ISO & Agent Weekly | Friday, January 6, 2012

Merchant cash advances, a value-added service some ISOs offer to retailers, are defined as lump-sum payments to a business in exchange for a percentage of its future credit or debit card sales.

But what happens when a merchant does not have many card transactions, wants to smooth out seasonal peaks and valleys, or simply prefers to know beforehand how much a creditor will collect in a certain time period?

In those cases, ISOs and sales agents can offer merchants a more conventional business loan, says Mark Lorimer, chief marketing officer of Scarsdale, N.Y.-based Capital Access Network Inc. That firm is the parent company of Rockland, Mass.-based NewLogic Business Loans Inc.

NewLogic began making loans through ISOs and agents about 18 months ago, he says. The company is a sister company to AdvanceMe Inc., a Kennesaw, Ga.-based merchant cash advance provider.

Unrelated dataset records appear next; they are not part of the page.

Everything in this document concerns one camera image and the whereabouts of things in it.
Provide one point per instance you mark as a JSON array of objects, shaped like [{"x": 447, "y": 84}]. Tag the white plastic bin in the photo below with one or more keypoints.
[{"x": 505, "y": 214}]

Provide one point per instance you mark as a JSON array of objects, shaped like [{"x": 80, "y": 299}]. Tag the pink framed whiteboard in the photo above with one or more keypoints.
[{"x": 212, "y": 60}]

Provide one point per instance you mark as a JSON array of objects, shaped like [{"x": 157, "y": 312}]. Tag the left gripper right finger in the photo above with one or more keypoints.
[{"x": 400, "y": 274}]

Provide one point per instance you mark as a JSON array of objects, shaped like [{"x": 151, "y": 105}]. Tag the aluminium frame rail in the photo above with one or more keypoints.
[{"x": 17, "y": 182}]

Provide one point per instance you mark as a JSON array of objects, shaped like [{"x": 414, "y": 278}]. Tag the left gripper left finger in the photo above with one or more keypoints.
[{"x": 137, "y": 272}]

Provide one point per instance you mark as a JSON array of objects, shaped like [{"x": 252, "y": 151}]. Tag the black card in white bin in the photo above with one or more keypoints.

About 40% of the ISOs who offer cash advances from AdvanceMe are now making loans available through NewLogic, Lorimer says. NewLogic has not finished contacting and training the ISOs that use AdvanceMe to handle NewLogic loans, he adds.

Eventually, NewLogic expects 80% of the ISOs that offer AdvanceMe services to begin introducing merchants to NewLogic loans, Lorimer predicts.

The most common recipients of the loans include warehouses, manufacturers, doctors, dentists and clinics, he notes.

Those businesses repay by agreeing for NewLogic to debit their bank accounts daily through automated clearinghouse transactions, he says.

Loan applications are evaluated electronically on a Capital Access Network that relies on profiles based on transaction histories, and provides a lot of “yeses,” according to Lorimer.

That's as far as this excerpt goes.